Равномерный рокот двигателя нарушает глухой хлопок. Горин вскидывается и смотрит на меня.
– Тормози! – рявкаю я. – Седло на тягаче оторвем!
Машина валится на левый бок, мы выпрыгиваем из кабины. Так и есть! Закон “падающего бутерброда” проявил подлую натуру в самом неподходящем месте. Левое переднее колесо пошло “на выстрел”, под автомобилем двухметровая толща снега.
К Камазу подкатывает “Буран”. Озадаченный бригадир обходит бензовоз и командует:
– Пятнадцать минут на чай, перекур, и я с Генкой еду назад, в лес. Свалим и притрелюем три-четыре бревна, подложим под передок и начнем вываживать. Без нас колесо не откапывайте, машина врюхается “по уши”, бульдозер понадобится!
Скептичный Горин с надеждой смотрит вслед стрекочущему снегоходу и заключает:
– Конкретный старикан, я полагал, что он только перед начальством выслуживаться умеет!
Часа через два, выйдя из кабины “по нужде”, слышу натужный вой двигателя мотонарт, буксирующих бревна. Уставшие, замерзшие лесорубы пьют чай и отогреваются в кабине. Я и Михаил подкладываем бревна под передок и принимаемся откапывать лопнувшее колесо. Некоторое время автомобиль оседает, кренится и, наконец, твердо садится на передний мост. Окапываем баллон, меняем его и заводим буксирный трос.
Геннадий разворачивает Камаз и закрепляет трос лебедки за мощный пень неподалеку, я цепляю буксир за фаркоп. С помощью двух двигателей и лебедки мы вызволяем Горина из снежной западни. До зимовья бульдозеристов добираемся к утру.
– Плохая примета загадывать в пути! – укоряю я себя, засыпая. Как и большинство таежников, я суеверен.

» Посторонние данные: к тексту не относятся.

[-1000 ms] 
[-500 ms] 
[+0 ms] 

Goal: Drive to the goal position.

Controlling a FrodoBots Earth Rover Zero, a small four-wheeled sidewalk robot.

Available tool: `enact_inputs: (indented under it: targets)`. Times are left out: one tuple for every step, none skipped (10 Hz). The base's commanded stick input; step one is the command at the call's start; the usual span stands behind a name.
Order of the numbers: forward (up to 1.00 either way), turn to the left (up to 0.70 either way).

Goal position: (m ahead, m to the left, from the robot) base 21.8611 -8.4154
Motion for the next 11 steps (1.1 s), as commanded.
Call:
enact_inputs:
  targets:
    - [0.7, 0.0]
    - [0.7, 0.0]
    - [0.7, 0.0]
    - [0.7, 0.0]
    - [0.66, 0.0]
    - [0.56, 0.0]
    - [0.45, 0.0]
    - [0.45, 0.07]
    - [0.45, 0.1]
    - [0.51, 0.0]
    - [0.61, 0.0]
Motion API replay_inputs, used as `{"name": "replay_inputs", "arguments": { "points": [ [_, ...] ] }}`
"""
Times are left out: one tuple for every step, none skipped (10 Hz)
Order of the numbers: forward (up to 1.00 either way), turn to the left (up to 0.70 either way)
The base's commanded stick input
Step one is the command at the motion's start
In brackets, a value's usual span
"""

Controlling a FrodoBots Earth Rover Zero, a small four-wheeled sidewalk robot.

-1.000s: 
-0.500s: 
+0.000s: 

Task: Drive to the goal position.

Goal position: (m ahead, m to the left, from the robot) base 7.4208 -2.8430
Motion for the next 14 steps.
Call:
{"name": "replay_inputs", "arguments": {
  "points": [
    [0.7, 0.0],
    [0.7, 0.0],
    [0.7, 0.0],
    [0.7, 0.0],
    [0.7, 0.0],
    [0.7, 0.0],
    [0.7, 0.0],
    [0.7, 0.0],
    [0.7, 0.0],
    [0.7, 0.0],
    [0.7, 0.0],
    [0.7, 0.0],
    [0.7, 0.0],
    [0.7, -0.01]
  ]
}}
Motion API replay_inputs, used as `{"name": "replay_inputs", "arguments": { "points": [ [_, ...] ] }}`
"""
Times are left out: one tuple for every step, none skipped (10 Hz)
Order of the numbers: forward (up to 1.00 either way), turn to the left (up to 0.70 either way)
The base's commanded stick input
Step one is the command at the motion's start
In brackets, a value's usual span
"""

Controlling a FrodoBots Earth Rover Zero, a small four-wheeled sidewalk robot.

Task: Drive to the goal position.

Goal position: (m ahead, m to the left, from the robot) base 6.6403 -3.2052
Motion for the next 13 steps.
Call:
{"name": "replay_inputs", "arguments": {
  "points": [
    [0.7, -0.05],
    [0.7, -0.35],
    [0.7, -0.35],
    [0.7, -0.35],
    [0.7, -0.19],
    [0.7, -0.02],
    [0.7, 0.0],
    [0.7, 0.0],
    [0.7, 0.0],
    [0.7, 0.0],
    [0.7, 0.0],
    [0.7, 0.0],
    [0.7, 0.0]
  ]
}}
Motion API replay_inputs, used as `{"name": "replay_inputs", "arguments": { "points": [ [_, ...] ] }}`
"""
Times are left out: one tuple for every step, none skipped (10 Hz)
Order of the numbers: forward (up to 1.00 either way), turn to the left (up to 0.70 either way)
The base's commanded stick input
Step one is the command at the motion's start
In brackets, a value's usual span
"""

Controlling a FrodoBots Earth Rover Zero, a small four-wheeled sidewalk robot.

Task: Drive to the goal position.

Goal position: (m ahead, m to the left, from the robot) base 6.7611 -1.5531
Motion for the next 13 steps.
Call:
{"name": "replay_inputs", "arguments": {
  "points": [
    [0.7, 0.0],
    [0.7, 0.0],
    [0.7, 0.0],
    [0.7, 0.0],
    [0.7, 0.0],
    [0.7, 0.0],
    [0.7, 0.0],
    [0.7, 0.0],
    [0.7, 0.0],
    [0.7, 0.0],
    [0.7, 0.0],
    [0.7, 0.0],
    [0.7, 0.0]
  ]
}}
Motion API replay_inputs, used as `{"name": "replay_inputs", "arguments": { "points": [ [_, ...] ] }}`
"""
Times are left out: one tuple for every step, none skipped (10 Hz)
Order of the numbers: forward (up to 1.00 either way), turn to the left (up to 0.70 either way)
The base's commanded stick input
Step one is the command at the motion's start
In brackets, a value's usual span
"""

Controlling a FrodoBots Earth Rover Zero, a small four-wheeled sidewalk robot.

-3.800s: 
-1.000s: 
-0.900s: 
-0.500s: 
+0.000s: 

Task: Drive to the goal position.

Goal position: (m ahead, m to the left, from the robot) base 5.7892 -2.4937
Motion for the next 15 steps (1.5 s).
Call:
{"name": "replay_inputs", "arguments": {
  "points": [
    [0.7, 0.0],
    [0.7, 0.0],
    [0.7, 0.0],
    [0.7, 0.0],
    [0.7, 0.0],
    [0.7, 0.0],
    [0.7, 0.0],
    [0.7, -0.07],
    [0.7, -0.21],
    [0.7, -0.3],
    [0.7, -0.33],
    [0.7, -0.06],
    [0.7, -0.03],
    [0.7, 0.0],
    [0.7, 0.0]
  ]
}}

Пробуждаюсь я от негромких позывных “Маяка”. Открываю глаза и упираюсь взглядом в стену, обитую крашеной фанерой. Слышу за спиной разговор вполголоса.
– Работая на золоте, нужно усвоить незамысловатую, прописную истину. Ты имеет дело с металлом, просто металлом. Шахтеры рубят уголек, горняки выдают железную руду, буровики нефть и газ. По большому счету, железо и нефть гораздо необходимее человеку, чем золото. Отдели золото от его цены, и оно оставит тебя в покое. Дрогнешь один раз, забьется ретивое, начнешь оценивать найденное, добытое и попадешь в капкан.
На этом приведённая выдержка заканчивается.